Pulsed ultrasound makes microbubbles which temporarily open the blood brain barrier for treatment of brain cancer, alzheimers and stroke

For the first time, doctors have temporarily opened the protective barrier of the human brain and shown that it helps to boost the delivery of cancer medication to brain tumors. The new approach may allow us to temporarily lift the brain barrier. Microbubbles – tiny bubbles of an innocuous gas wrapped in a lipid coating – can be injected into the bloodstream, where they stick around for about 4 minutes. If ultrasound is applied to a specific area of the body or brain within that time, it can cause the bubbles in its path to vibrate. This vibration has been found to temporarily open up the blood-brain barrier in animals, and last year, a team at Sunnybrook Health Sciences Centre in Toronto, Canada, said they had achieved the same feat in one human volunteer.

The ground breaking therapy, which uses tiny bubbles and ultrasound to transport chemotherapy drugs to the brain could also potentially be used to treat Alzheimer’s disease and stroke.

Our brains are protected by a barrier of cells, which act to stop potentially harmful things – from cells to chemical and bacterial toxins – from getting in. But this blood-brain barrier also stops medicines from making their way in, making it difficult for doctors to treat some brain diseases with drugs.

Take glioblastoma, a highly aggressive kind of brain tumor, for example. We have one drug that can bypass the blood-brain barrier to treat the disease. If the tumor becomes resistant to that drug, doctors have to prescribe medicines like carboplatin. With these, only 4 per cent of the dose gets into the brain, says Alexandre Carpentier at the Assisance Publique-Hôpitaux de Paris in France.
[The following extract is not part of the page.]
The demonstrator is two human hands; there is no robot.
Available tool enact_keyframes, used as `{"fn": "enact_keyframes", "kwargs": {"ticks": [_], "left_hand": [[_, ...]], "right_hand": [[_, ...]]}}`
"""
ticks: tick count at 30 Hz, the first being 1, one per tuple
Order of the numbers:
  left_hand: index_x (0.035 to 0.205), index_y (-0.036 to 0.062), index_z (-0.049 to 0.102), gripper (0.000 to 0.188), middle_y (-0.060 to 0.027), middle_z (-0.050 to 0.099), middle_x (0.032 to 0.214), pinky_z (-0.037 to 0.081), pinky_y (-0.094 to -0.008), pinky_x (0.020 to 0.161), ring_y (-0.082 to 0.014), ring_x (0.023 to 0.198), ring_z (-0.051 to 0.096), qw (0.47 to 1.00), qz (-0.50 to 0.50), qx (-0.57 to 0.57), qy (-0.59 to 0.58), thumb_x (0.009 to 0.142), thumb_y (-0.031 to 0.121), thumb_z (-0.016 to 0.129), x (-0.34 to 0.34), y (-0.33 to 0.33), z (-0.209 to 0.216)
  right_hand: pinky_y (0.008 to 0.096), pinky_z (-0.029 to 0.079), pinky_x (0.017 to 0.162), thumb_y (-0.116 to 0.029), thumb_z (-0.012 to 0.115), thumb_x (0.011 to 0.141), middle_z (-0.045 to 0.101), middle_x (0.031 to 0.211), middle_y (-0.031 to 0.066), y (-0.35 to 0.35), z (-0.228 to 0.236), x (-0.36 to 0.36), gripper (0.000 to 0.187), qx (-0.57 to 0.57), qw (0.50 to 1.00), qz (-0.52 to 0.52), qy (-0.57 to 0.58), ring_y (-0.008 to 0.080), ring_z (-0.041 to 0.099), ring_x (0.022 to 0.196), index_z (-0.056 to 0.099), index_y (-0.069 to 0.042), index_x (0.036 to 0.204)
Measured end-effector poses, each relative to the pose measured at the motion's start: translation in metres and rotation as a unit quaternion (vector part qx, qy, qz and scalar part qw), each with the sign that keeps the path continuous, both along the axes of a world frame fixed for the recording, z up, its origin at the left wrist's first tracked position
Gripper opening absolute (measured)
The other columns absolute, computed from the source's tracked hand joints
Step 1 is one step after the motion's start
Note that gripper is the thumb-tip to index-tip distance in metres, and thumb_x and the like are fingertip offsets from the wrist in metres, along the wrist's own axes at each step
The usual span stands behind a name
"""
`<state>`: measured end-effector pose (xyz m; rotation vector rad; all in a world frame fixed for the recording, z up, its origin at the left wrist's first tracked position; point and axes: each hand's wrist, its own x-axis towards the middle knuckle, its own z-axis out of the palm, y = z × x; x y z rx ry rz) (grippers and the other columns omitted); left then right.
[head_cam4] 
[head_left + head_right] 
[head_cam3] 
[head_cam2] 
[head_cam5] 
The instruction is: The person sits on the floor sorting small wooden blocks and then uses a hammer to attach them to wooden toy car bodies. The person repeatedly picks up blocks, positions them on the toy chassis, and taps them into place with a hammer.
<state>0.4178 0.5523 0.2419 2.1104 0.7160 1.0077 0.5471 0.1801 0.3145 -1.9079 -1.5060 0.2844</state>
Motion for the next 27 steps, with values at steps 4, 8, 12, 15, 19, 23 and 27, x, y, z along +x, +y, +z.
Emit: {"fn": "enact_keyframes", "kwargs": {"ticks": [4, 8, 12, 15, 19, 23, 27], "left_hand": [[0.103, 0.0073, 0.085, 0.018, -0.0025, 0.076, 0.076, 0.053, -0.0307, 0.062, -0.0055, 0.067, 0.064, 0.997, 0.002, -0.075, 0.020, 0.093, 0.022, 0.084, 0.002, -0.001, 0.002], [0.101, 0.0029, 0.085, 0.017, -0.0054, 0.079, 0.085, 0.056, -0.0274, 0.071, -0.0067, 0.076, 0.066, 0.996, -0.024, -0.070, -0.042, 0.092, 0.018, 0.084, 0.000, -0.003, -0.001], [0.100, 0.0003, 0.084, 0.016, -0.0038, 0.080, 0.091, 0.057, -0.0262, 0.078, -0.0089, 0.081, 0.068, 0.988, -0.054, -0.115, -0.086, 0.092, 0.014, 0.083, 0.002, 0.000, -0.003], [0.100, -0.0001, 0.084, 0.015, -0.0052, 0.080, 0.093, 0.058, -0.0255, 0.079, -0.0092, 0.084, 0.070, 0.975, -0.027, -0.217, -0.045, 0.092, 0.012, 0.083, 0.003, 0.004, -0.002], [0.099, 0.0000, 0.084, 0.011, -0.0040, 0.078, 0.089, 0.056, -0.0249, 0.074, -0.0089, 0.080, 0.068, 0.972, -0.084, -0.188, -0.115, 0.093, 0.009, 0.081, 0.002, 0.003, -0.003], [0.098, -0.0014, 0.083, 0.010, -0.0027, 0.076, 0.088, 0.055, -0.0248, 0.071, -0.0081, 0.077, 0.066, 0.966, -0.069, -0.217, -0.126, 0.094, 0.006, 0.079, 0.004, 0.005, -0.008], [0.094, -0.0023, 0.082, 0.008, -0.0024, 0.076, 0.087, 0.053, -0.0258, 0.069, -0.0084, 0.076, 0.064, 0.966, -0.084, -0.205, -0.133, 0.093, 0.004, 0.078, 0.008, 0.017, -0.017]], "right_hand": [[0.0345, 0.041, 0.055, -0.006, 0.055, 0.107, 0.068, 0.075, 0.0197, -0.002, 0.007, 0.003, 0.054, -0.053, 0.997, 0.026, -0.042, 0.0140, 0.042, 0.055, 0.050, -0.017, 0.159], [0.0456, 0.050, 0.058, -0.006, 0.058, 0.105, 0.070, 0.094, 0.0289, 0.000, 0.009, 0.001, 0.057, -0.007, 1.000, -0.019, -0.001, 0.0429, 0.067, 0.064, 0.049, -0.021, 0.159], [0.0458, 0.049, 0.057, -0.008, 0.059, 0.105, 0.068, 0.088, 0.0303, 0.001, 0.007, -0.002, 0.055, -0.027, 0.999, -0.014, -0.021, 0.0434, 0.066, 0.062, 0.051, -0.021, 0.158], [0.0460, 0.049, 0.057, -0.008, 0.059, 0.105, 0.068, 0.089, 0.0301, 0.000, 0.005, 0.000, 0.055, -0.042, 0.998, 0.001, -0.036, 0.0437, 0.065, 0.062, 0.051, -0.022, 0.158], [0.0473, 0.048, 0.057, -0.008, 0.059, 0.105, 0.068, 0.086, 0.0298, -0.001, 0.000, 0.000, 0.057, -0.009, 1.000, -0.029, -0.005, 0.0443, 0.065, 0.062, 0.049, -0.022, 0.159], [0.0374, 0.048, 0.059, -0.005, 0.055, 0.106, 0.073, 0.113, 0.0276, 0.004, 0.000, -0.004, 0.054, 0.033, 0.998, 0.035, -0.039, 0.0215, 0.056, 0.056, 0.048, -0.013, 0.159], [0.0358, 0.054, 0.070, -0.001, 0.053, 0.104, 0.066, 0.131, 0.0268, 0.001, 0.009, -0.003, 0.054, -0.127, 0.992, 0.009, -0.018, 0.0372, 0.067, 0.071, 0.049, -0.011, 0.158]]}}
Science Translational Medicine – Clinical trial of blood-brain barrier disruption by pulsed ultrasound


The blood-brain barrier (BBB) limits the delivery of systemically administered drugs to the brain. Methods to circumvent the BBB have been developed, but none are used in standard clinical practice. The lack of adoption of existing methods is due to procedural invasiveness, serious adverse effects, and the complications associated with performing such techniques coincident with repeated drug administration, which is customary in chemotherapeutic protocols. Pulsed ultrasound, a method for disrupting the BBB, was shown to effectively increase drug concentrations and to slow tumor growth in preclinical studies. We now report the interim results of an ultrasound dose-escalating phase 1/2a clinical trial using an implantable ultrasound device system, SonoCloud, before treatment with carboplatin in patients with recurrent glioblastoma (GBM). The BBB of each patient was disrupted monthly using pulsed ultrasound in combination with systemically injected microbubbles. Contrast-enhanced magnetic resonance imaging (MRI) indicated that the BBB was disrupted at acoustic pressure levels up to 1.1 megapascals without detectable adverse effects on radiologic (MRI) or clinical examination. Our preliminary findings indicate that repeated opening of the BBB using our pulsed ultrasound system, in combination with systemic microbubble injection, is safe and well tolerated in patients with recurrent GBM and has the potential to optimize chemotherapy delivery in the brain.

A sound attack on brain tumors

Brain tumors are difficult to treat with chemotherapy because the blood-brain barrier greatly limits the delivery of drugs into the brain. Carpentier et al. have developed a pulsed ultrasound device, which they implanted into the skull of patients with glioblastoma, an aggressive and difficult to treat brain tumor, in a first-in-human trial. At regularly scheduled treatment sessions, the researchers activated the ultrasound device by connecting it to a power source, disrupting the blood-brain barrier long enough for subsequent chemotherapy to reach the brain. The authors confirmed that this approach was well tolerated and showed evidence of effectiveness to disrupt the blood-brain barrier, paving the way for further development of this therapeutic approach.